Humboldt's Shuttered Peavey Mart Becomes BHP Mining Training Centre
Carlton Trail College is converting the empty retail building into a technical training hub designed to supply workers for BHP's $10-billion Jansen Potash Mine.
A vacant farm-supply store in Humboldt, Saskatchewan is about to become one of the most consequential buildings in the province's push to staff the world's largest potash mine.
Carlton Trail College, BHP and the Government of Saskatchewan are jointly funding the conversion of the former Peavey Mart at 10225 8th Avenue into the BHP Technical Training Centre, a 22,725-square-foot facility designed to train workers for the region's booming mining, manufacturing, agriculture and health care sectors. Renovations are set to begin this summer, with the centre scheduled to open in fall 2027.

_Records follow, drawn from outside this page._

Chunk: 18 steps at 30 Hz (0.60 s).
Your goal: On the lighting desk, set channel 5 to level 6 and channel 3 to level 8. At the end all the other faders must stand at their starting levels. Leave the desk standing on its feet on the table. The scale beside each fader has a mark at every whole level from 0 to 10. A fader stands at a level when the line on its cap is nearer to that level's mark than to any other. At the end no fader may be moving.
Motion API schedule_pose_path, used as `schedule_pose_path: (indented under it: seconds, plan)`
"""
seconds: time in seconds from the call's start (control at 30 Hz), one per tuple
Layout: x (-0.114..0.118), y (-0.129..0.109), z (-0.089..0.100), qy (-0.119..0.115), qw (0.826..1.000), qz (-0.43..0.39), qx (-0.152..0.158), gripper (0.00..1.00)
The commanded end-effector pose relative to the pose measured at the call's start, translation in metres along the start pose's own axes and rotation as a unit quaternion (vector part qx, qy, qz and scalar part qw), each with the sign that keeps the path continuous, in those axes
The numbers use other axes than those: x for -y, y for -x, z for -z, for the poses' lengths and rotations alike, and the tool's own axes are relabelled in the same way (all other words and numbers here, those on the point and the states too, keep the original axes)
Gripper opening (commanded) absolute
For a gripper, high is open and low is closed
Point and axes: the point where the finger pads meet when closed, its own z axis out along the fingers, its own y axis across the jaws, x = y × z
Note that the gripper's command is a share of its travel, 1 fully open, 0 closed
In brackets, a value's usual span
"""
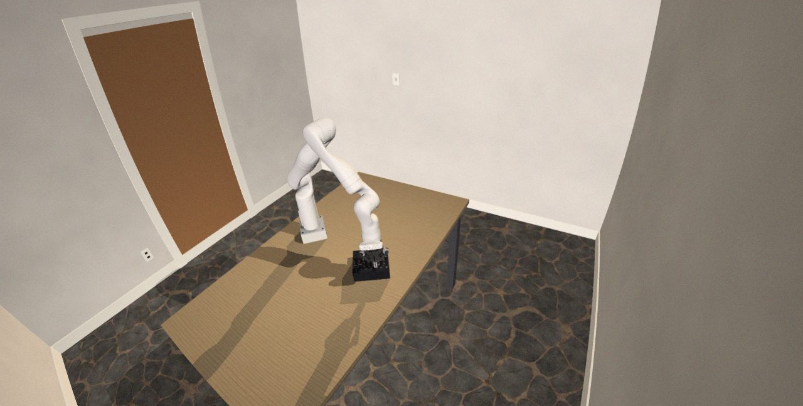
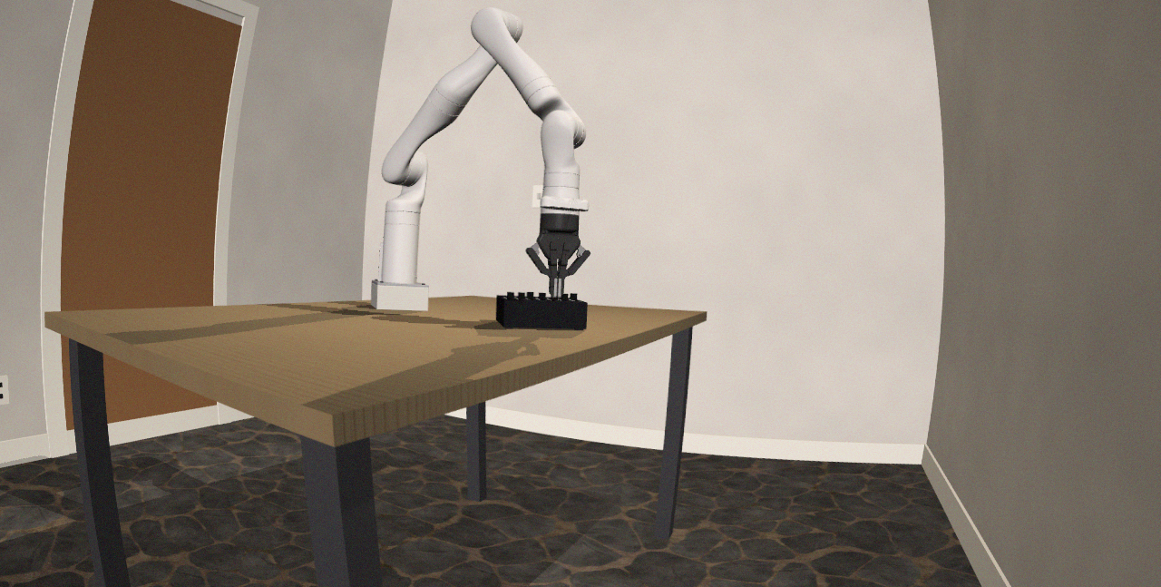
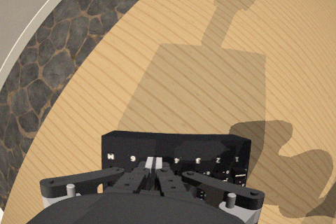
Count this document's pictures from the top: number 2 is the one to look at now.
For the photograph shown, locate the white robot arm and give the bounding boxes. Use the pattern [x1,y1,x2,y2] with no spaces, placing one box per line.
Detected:
[378,7,589,284]

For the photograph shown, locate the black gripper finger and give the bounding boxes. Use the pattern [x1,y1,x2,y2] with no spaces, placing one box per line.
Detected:
[557,242,590,298]
[526,241,558,298]

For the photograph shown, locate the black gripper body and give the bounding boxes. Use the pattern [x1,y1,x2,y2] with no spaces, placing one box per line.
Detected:
[536,213,581,260]

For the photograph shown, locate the black lighting desk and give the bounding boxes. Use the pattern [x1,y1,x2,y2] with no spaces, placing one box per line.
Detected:
[496,291,587,329]

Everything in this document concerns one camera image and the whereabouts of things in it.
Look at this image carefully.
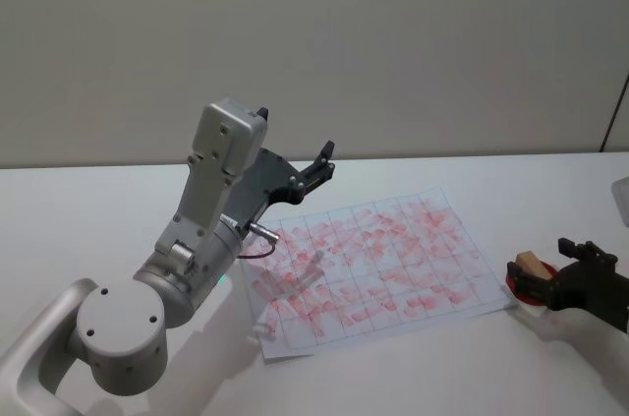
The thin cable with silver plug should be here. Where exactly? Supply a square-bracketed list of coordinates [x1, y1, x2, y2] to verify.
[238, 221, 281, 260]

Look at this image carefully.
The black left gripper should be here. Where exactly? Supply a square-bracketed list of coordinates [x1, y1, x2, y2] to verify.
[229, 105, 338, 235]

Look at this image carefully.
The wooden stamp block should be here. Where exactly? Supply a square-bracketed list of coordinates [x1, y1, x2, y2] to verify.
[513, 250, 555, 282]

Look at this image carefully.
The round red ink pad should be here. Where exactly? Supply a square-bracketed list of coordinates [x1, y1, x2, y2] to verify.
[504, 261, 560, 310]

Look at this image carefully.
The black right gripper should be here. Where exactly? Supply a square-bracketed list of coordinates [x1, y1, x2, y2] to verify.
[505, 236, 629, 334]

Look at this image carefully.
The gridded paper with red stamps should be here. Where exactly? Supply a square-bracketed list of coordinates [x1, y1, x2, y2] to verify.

The timing is deliberate. BHP's Jansen Potash Mine, located roughly an hour east of Humboldt, is expected to ship its first ore in late 2026 and will eventually employ around 600 permanent workers at Stage 1 alone. The company has committed more than US$10 billion across two stages of development, making Jansen the largest potash project on earth and reshaping the labor market for every community within commuting distance. Humboldt, a city of about 6,000 that serves as the regional service hub, sits squarely in that zone.
BHP's escalating bet on Jansen: cumulative capital commitment, 2021–2023
Source: NationGraph.
The workforce math is stark. Saskatchewan already faces some of Canada's tightest skilled-trades labor markets, and BuildForce Canada has projected tens of thousands of trades vacancies nationally in the years ahead. The province's own growth plan targets a population of 1.4 million by 2030, driven largely by mining expansion, but that ambition requires training pipelines that currently don't exist at sufficient scale.
Enter the Peavey Mart building. The Canadian farm-and-ranch chain filed for receivership and closed all its stores in early 2025, leaving a large retail shell sitting empty in a community that needs industrial training space. Carlton Trail College, whose main campus is in Humboldt, is now repurposing that footprint into flexible classrooms and labs that can adapt as training needs evolve.
The college has posted an RFP for a construction management firm to oversee the renovation, with work expected to start immediately upon contract award. The specific construction budget has not been disclosed publicly.
When the centre opens, it will serve students from Humboldt and the surrounding rural municipalities, giving a small prairie city a direct role in supplying labor for one of Canada's most watched industrial projects.